Gitea Actions uses the exact same YAML syntax as GitHub Actions, so you won’t have to spend time relearning it. Instead of installing a heavy Jenkins setup, you just need a lightweight gitea-runner to automatically build Docker images and deploy every time code is merged into the main branch.

“Hard-Learned” Lessons from Experience

Never Trust Your VPS Hard Drive

I once lost two days of coding because the VPS hard drive suddenly failed without a recent backup. Since then, I’ve always run a cron job to dump data nightly. Here’s a quick backup command you can use in Docker:

docker exec -u 1000 gitea /app/gitea/gitea dump -c /data/gitea/conf/app.ini

The generated ZIP file contains all your code, database, and configuration. Push this file to another server or S3 so you can sleep soundly.

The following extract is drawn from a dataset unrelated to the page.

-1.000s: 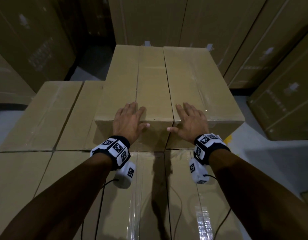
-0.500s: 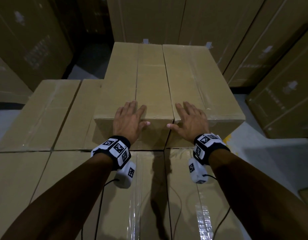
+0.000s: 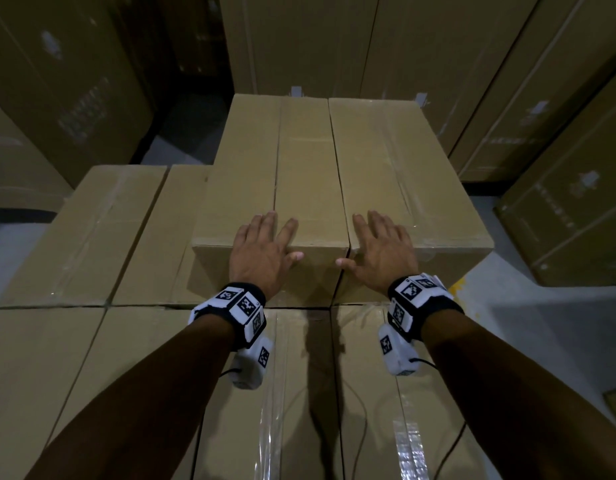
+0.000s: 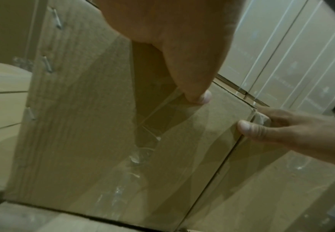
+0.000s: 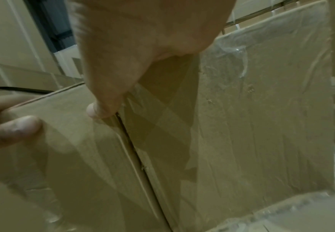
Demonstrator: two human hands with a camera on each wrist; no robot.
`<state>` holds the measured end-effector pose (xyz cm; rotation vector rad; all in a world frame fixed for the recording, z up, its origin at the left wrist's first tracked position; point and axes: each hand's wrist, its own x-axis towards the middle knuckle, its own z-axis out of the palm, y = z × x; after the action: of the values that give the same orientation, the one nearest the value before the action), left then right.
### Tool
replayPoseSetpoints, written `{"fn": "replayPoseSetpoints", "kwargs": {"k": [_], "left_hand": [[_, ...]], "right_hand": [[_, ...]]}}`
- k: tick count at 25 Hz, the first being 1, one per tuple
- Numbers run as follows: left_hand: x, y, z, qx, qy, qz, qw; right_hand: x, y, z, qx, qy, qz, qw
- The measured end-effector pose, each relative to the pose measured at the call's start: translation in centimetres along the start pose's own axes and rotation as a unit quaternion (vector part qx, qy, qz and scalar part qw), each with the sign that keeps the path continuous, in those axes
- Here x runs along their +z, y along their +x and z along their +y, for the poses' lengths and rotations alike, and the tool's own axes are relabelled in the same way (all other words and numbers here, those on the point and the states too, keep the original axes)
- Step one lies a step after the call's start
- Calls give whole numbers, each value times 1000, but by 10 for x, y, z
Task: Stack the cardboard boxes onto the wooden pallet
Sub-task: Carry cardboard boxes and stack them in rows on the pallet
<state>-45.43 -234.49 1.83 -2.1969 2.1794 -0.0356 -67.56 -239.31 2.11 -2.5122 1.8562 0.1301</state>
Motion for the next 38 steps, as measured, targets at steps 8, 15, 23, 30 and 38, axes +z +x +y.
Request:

Saving the Day with Branch Protection

Have you ever had your heart skip a beat because a colleague “accidentally” git push --force-d over the main branch? Go to Settings -> Branches -> Add Rule for the main branch immediately. Disable force pushes and require a Pull Request to merge. A small action, but it will save you from unnecessary disasters.

Gitea is truly the best value investment for small teams who want to own their source code without monthly fees. I hope these insights help you feel more confident in building your own code “warehouse.”